Though only a few of the hopefuls will take home a prize, every applicant is given a personalized report assessing his or her submission in comparison to other competitors. The reports are broken up into categories in order to help students learn which areas they excel in, and where they need to improve, and can help demonstrate those skillsets to potential employers as they look for work.

"They then have something quantifiable and real that they can put on their résumé or LinkedIn profile to say, 'look, I participated in this challenge, and guess what? In the analysis section I came in the top 10 per cent," said Ms. Friese. "When an employer is then assessing them they can look beyond where they went to school and what they studied."

Above all else, said Ms. Friese, the program is designed to help students and recent graduates discover the type of work they actually enjoy doing, which can be especially beneficial for those who haven't had an opportunity to work in a professional environment.

"Without having some sort of relevant experience in the workplace, it's really hard to know what it is you bring to the table," said Ms. Friese.

The inaugural challenge this year was posed by Canadian courier giant Purolator, who gave competitors 30 days to propose strategies to leverage social media in order to expand the company's business and brand identity. Applications were judged on three criteria – creativity, feasibility, and submission structure. Second and third place applicants were awarded $1,000, with the top submission receiving $3,000 along with paid summer employment.

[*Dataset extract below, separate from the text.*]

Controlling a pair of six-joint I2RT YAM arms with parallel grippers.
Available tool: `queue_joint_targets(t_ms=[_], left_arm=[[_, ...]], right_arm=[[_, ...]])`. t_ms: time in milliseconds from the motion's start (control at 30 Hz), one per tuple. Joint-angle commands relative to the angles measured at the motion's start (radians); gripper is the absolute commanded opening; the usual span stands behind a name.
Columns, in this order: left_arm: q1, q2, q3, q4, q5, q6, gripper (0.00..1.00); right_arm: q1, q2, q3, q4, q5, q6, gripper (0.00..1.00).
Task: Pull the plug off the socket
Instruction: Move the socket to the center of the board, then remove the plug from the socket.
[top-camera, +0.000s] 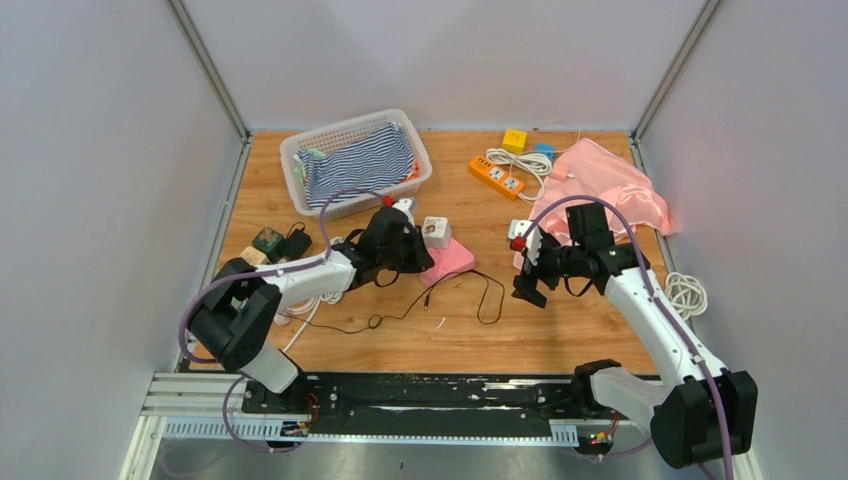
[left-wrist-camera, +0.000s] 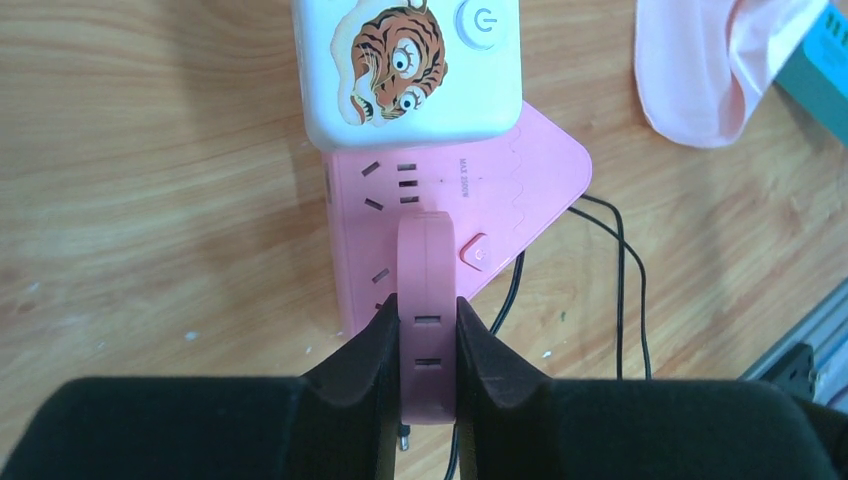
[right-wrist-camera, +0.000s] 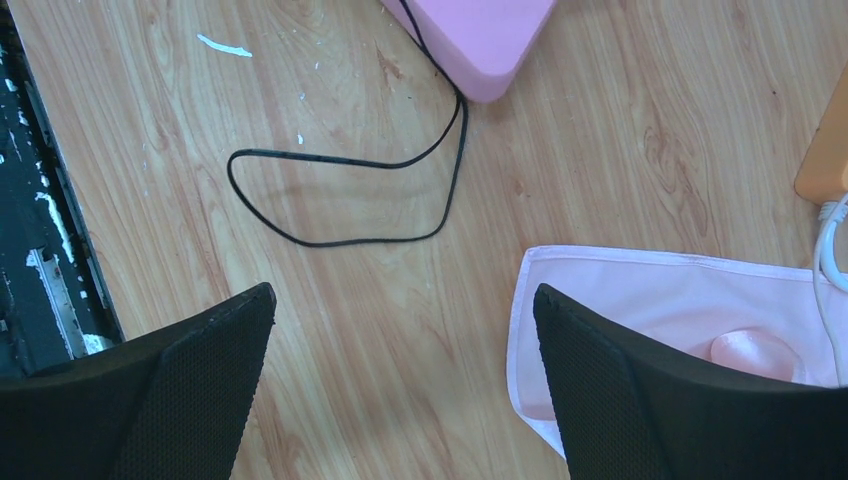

"When I heard about the opportunity for Talent Egg Challenges I was very interested in the possibilities of getting new ideas from students," said Erik Ragotte, manager of strategy and innovation at Purolator. "I knew they would think of something out of the box, and even if it's not something that you can immediately implement, it just gets your thinking going in a different direction, and gives us an opportunity to come up with new ideas and innovations."

More than 600 applicants submitted proposals to Purolator's challenge, and after a lengthy selection process the top three were called in for interviews, with the grand prize eventually awarded to Queen's University bachelor of commerce student Tusaani Kumaravadivel.

"You can tell that she really had a great understanding of the business, and I found by reading her submission it was much easier to see her level of talent, rather than looking at a one-page résumé," added Mr. Ragotte.

Ms. Kumaravadivel was surprised when she received the phone call from Mr. Ragotte, knowing that she was competing against older students and graduates.

"I was more looking for an opportunity to get noticed by recruiters or by Puralator as an organization," said Ms. Kumaravadivel, adding that her career path following graduation is still "up in the air," though she has an interest in strategy and management. "TalentEgg gives you feedback even if you don't win, and I think that's a really useful way of helping you grow."

With the first competition completed TalentEgg moved on to new challenges posed by Metro News Canada, Big Brothers Big Sisters of Toronto, Travel Cuts, and the Canadian Pension Plan Investment Board. It's also planning challenges with Procter & Gamble, RBC, and Queen's University.

"As more and more companies participate in Challenges and more students start to as well I think we're going to help pave the way for a new way of assessing young people and what they can bring to the workplace," said Ms. Friese. "We can solve some of the problems employers have in finding the right people for entry-level opportunities and help students make better, more informed decisions about what they want to do."